El igualitarismo no sólo pretende igualar clases sociales —ricos y pobres— sino que se va extendiendo, como un cáncer, a toda la sociedad. Su nueva franquicia se llama «ideología de género», una doctrina neomarxista donde hombres y mujeres son presentados, respectivamente, como explotadores y explotados. En nombre de la «justicia social», una vez más, el Estado puede coaccionar a las organizaciones y empresas con cuotas y otras exigencias espurias que se presentan en forma de legislación de género. Políticos, juristas, intelectuales y periodistas se han doblegado ante la marea de género sin que nadie alce la voz contra esta ideología criminal. Las leyes de género violan principios generales del derecho como la igualdad ante la ley o la presunción de inocencia, convirtiendo a todo varón en un presunto culpable.

Atlas
Todas estas agresiones a la libertad, a la propiedad, al derecho y a la justicia, rectamente entendida, causan un enorme sufrimiento a los individuos y destruyen el orden social.
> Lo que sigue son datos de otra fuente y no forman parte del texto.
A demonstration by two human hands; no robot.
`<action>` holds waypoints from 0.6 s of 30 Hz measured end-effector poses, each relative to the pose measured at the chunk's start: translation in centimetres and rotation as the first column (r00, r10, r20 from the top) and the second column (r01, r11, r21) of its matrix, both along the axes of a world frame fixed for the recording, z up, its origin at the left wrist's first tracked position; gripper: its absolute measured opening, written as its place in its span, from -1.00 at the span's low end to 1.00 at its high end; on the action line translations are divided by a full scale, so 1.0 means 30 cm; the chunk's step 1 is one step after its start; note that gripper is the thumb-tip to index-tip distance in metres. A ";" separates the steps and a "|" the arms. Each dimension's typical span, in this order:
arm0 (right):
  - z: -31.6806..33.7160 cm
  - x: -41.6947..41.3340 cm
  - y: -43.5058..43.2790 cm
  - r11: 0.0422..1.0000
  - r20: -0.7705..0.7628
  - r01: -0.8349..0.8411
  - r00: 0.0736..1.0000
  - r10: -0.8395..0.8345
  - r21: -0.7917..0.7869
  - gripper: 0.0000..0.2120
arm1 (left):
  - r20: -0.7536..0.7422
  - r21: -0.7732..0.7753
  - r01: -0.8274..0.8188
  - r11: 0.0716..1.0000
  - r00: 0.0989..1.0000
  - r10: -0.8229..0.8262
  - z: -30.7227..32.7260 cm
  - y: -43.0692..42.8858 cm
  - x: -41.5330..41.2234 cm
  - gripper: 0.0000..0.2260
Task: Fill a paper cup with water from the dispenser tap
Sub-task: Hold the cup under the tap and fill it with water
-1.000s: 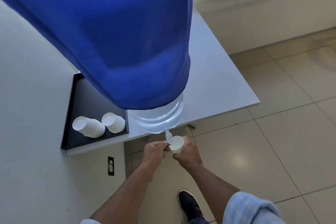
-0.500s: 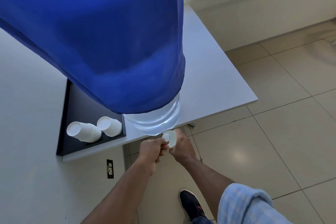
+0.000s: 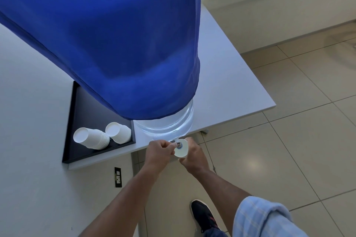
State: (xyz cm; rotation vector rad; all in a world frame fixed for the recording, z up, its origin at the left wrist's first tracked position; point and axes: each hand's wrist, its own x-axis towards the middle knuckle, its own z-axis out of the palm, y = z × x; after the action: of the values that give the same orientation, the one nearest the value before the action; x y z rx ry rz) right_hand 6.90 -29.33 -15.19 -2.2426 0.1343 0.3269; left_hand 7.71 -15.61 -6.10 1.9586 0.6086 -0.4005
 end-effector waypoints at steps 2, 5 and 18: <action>-0.003 0.000 -0.006 1.000 0.003 -0.002 1.000 0.002 0.004 -0.53 | 0.090 0.088 0.087 0.992 0.991 -0.095 -0.004 0.010 -0.013 -0.91; -0.002 0.002 -0.012 1.000 0.012 -0.001 1.000 0.001 0.015 -0.51 | 0.164 0.227 0.154 0.962 0.967 -0.194 0.000 0.024 -0.025 -0.98; -0.017 -0.007 -0.012 0.999 0.057 -0.006 0.998 0.003 0.051 -0.51 | 0.257 0.411 0.216 0.886 0.905 -0.340 -0.006 0.014 -0.022 -0.88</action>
State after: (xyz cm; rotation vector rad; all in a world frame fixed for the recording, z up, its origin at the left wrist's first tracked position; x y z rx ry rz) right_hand 6.68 -29.69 -15.71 -2.1996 0.0901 0.2662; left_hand 7.06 -15.18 -6.27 2.4294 0.1897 -0.1334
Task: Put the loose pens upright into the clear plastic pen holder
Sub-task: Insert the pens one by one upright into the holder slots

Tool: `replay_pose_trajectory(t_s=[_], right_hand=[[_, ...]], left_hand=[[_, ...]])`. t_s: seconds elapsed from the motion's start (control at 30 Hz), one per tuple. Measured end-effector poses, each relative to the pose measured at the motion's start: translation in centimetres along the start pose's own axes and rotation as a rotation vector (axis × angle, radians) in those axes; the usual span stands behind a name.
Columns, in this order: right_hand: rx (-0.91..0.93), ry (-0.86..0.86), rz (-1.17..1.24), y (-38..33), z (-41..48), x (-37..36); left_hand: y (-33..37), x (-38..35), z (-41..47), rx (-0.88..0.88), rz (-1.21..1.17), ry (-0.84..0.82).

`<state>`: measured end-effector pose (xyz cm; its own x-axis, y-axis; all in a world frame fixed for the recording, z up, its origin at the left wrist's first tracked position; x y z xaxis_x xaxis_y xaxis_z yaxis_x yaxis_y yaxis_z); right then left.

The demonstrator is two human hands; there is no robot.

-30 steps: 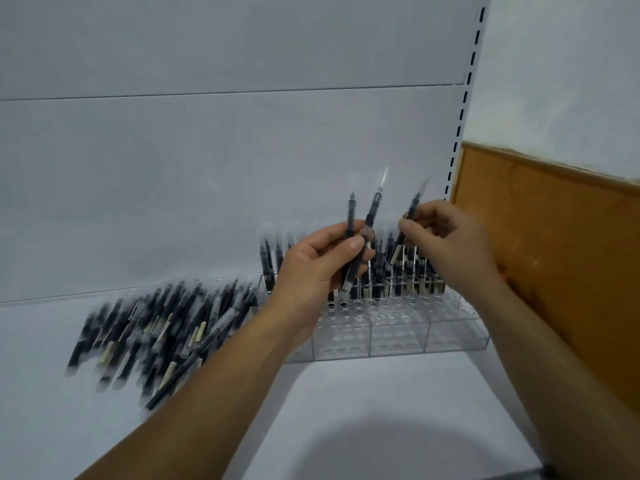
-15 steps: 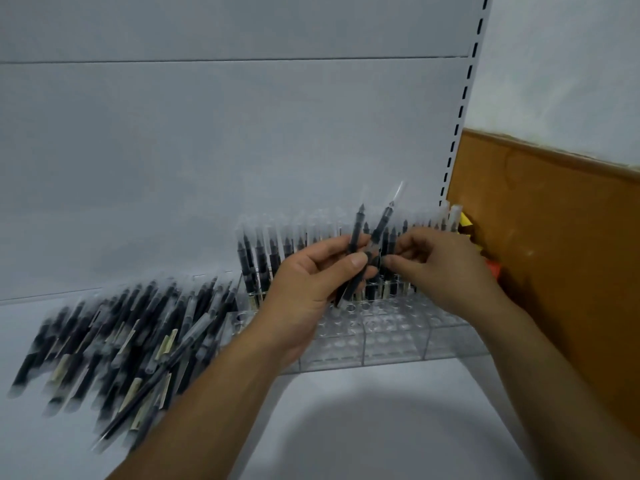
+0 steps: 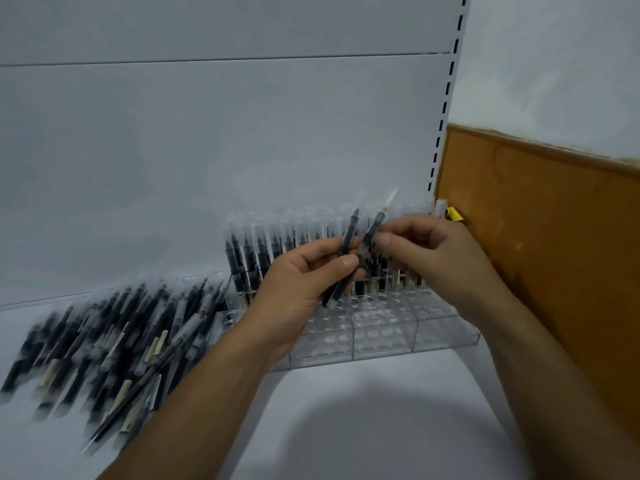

Sus consecuencias son imprevisibles pero ya hacen aparición los primeros síntomas de descivilización: deterioro del juicio moral, debilitamiento de la familia y de otras instituciones sociales, incremento de la preferencia temporal, aumento de la corrupción política y social a todos los niveles, aumento de la violencia y del número de suicidios (con mayor incidencia en los varones), etc. En definitiva, el progreso social, económico y moral de una sociedad puede irse al traste si no recuperamos la sana tradición del Derecho Romano y combatimos la espuria doctrina de la justicia social y su perversa secuela del igualitarismo.